The ASA have adjudicated on a complaint againts a CTC helmet leaflet.


The leaflet was a joint effort by CTC, London Cycling campaign and
others. We did (And do) dispute the ASA's jurisdiction, since it was
not in any sense a marketing communication, and was distributed to
those involved in the campaign against the Martlew bill - the majority
of those distributed went to MPs and most of the rest to campaigners.

1. objected that the approach used in the leaflet was irresponsible and
could discourage children from wearing helmets;
1. Complaints not upheld


Not least because it begged the question...

2. challenged the claim "The principal threats to children''s lives are
obesity, heart disease and other illnesses resulting in large part from
inactivity ...", because they believed accidents, the subject of the
leaflet, were the greatest threat to children''s lives;
2. Complaints upheld


Although you will note that ASA did not challenge the fact that in
life-years lost, Obesity is massively more significant than cycling.
We could not get them to say who they thought might have been misled
in the way they described, especially among the intended audience.

3. challenged the claim "... the likelihood of serious head injury is
widely exaggerated";
3. Complaints not upheld


Quite so. Note that many of these claims are repeated in the BMA
********, as well as having been slapped down in ASA v BeHIT.

4. challenged the claim "Cycling becomes safer the more people do it.
Encouraging cycling is by far the most effective way of reducing risk of
injury";
4. Complaints not upheld


Which we thought was important :-)

5. challenged the claim "A helmet law would make it a crime for children
to take part in a health giving activity";
5. Complaints upheld


I was never happy with that myself - I could not think of a way of
wording it which was not either clumsy or misleading. In any case,
the Bill would have criminalised parents, not children. But there you
go.
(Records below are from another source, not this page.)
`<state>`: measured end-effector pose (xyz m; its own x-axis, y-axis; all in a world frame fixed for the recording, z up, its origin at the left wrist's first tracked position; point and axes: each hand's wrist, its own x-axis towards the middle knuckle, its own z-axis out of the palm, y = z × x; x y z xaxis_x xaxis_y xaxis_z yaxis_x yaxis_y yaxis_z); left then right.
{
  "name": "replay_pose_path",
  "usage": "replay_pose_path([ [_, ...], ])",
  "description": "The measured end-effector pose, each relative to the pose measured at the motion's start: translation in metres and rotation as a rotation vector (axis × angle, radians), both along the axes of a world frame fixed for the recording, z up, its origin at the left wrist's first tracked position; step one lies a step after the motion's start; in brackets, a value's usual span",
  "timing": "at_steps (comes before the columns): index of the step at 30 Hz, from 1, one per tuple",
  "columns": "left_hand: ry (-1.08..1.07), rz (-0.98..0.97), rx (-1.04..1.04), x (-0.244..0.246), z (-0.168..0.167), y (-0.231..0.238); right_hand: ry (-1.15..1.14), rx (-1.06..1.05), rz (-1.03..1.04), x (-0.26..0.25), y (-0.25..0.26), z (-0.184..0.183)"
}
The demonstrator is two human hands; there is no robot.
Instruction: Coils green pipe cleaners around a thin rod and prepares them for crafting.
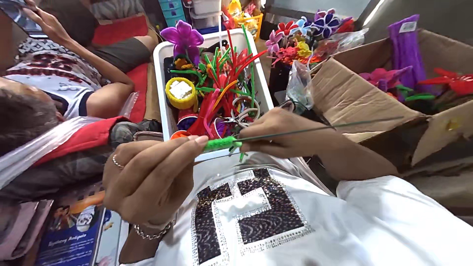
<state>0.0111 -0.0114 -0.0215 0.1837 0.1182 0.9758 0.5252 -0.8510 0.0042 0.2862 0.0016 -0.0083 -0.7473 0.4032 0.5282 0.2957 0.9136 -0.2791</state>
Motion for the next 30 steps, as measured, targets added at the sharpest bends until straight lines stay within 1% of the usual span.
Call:
replay_pose_path([
  [3,-0.028,0.138,0.075,0.007,-0.003,0.008,-0.011,-0.053,0.121,-0.010,-0.009,-0.005],
  [6,0.039,0.249,0.097,0.014,-0.007,0.020,0.000,-0.002,0.143,-0.008,-0.024,0.007],
  [8,0.133,0.253,0.079,0.017,-0.008,0.027,-0.014,0.104,0.059,0.002,-0.039,0.023],
  [9,0.174,0.236,0.070,0.019,-0.010,0.029,-0.028,0.180,-0.020,0.009,-0.047,0.030],
  [12,0.257,0.150,0.063,0.020,-0.014,0.033,-0.091,0.418,-0.333,0.029,-0.068,0.049],
  [13,0.275,0.111,0.050,0.020,-0.014,0.034,-0.117,0.464,-0.409,0.033,-0.071,0.054],
  [15,0.306,0.016,0.010,0.018,-0.013,0.033,-0.134,0.491,-0.472,0.039,-0.069,0.061],
  [18,0.325,-0.143,-0.062,0.016,-0.009,0.031,-0.150,0.447,-0.468,0.049,-0.046,0.067],
  [21,0.290,-0.247,-0.116,0.015,-0.005,0.026,-0.100,0.336,-0.369,0.051,-0.006,0.059],
  [24,0.214,-0.231,-0.107,0.017,-0.004,0.026,-0.093,0.164,-0.274,0.046,0.027,0.037],
  [26,0.165,-0.230,-0.123,0.017,-0.005,0.026,-0.126,0.057,-0.197,0.035,0.036,0.020],
  [28,0.113,-0.213,-0.139,0.017,-0.007,0.027,-0.147,-0.006,-0.110,0.020,0.033,0.003],
  [30,0.066,-0.131,-0.128,0.017,-0.008,0.029,-0.158,-0.021,-0.044,0.008,0.020,-0.007],
])
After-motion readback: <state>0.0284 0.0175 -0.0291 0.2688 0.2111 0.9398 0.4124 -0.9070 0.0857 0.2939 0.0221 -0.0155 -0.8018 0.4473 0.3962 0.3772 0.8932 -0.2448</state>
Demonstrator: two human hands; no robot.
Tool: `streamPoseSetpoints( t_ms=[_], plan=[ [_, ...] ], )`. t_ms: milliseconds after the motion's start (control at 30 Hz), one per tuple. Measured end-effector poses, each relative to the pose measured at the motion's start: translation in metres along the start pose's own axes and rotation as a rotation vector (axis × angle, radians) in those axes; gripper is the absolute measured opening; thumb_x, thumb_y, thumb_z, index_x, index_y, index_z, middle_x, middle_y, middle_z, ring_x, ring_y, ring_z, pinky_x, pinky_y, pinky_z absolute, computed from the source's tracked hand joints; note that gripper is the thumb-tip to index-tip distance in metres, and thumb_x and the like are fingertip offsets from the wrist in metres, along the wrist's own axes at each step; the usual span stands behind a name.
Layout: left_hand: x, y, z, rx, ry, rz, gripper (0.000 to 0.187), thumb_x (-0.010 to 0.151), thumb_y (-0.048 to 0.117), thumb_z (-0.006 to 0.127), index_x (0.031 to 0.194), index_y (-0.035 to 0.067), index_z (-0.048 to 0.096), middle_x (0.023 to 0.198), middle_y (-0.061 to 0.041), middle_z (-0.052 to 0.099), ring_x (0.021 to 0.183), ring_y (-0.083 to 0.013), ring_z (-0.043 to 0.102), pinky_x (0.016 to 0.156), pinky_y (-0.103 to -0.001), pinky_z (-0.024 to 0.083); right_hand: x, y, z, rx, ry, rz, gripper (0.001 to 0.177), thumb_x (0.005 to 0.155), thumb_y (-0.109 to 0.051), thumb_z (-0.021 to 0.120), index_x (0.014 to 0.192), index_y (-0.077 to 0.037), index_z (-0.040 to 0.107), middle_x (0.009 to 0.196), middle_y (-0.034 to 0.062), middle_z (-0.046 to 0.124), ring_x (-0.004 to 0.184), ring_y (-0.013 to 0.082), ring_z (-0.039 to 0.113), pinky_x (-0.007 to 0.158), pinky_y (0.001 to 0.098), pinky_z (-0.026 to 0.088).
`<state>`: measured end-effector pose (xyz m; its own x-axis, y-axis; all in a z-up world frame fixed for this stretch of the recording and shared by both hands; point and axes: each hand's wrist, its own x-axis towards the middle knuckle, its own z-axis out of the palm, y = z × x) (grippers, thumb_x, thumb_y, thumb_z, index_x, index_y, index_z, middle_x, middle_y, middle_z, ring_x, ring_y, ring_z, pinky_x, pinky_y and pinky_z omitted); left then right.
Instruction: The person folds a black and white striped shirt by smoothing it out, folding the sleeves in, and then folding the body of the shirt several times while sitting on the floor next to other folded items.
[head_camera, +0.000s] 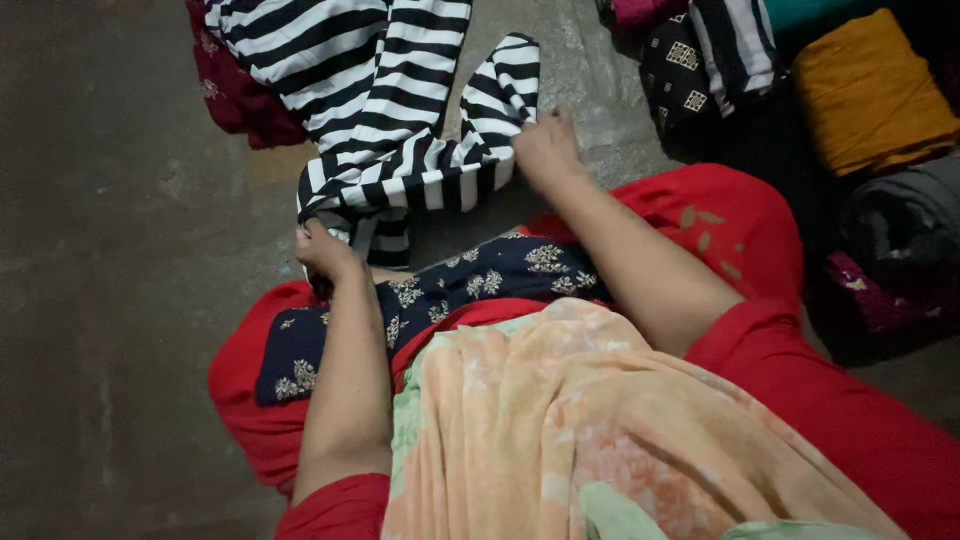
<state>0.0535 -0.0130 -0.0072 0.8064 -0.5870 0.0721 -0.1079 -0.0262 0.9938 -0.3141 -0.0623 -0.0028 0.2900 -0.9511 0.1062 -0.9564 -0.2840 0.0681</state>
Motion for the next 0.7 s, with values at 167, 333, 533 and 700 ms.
streamPoseSetpoints(
  t_ms=[167, 333, 533, 700],
  plan=[
    [-0.003, 0.001, -0.001, 0.045, 0.031, -0.079, 0.029, 0.095, 0.021, 0.051, 0.08, 0.0, 0.064, 0.071, -0.003, 0.067, 0.062, -0.0123, 0.058, 0.06, -0.03, 0.051, -0.003, 0.014, 0.018, -0.003, -0.57, 0.178, 0.028, 0.089, -0.022, 0.062, 0.111, -0.012, 0.075, 0.127, 0.0149, 0.065, 0.123, 0.035, 0.06, 0.11, 0.0585, 0.027],
    [0.001, -0.004, 0.002, 0.01, 0.041, -0.093, 0.028, 0.092, 0.019, 0.052, 0.078, -0.002, 0.064, 0.068, -0.003, 0.064, 0.06, -0.0133, 0.054, 0.057, -0.033, 0.047, 0.002, 0.02, 0.039, 0.064, -0.636, 0.17, 0.03, 0.096, -0.016, 0.056, 0.115, -0.009, 0.078, 0.128, 0.0157, 0.07, 0.119, 0.0333, 0.068, 0.097, 0.0518, 0.052],
    [0.005, -0.016, 0.003, -0.031, 0.014, -0.098, 0.03, 0.095, 0.019, 0.053, 0.082, -0.007, 0.059, 0.07, -0.005, 0.059, 0.062, -0.0171, 0.05, 0.058, -0.036, 0.044, 0.007, 0.034, -0.002, 0.233, -0.44, 0.486, 0.031, 0.096, -0.011, 0.057, 0.12, -0.007, 0.076, 0.129, 0.0202, 0.07, 0.118, 0.0373, 0.068, 0.095, 0.0487, 0.055],
    [-0.001, -0.004, 0.002, -0.133, 0.009, -0.115, 0.027, 0.092, 0.018, 0.051, 0.087, -0.004, 0.065, 0.077, -0.005, 0.066, 0.067, -0.0159, 0.056, 0.063, -0.035, 0.048, 0.01, 0.024, -0.023, 0.481, -0.461, 0.699, 0.056, 0.094, -0.014, 0.063, 0.146, -0.035, 0.058, 0.165, 0.0136, 0.027, 0.151, 0.0425, 0.028, 0.117, 0.0563, 0.035]
  ],
)
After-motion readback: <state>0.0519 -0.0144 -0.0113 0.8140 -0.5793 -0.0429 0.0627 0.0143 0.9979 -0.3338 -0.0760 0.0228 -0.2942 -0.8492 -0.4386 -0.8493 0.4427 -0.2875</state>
Either way, this has some importance, as the helmet laws have
been used in NZ in a discriminatory fashion, with black and Maori
children more likely to be arrested than white kids.

6. challenged the claim "Cycling gives a fitness equivalent to being 10
years younger and a life expectancy 2 years above the average. The
health benefits of cycling far outweigh any risks involved, by a factor
of around 20:1 ... ";
6. Complaints upheld


Which is ********, since we are restating claims which were also
repeated by the BMA in their 1999 report. Much of this originates
with Mayer Hillman, who I venture to suggest knows slightly more about
the subject than the ASA.

7. challenged the claim "It takes over 3,000 years of on-road cycling to
suffer a serious head injury ...";
7. Complaints upheld


That is laughable - how likely is it that anyone reading this claim -
especially anyone in the intended audience of MPs and campaigners well
used to seeing sociological statistics - would interpret this claim in
the strictly literal sense BeHIT propose, that you would never suffer
an injury unless you lived to be 3,000 years old? Given the average
human lifespan that argues a wilful determination to misunderstand!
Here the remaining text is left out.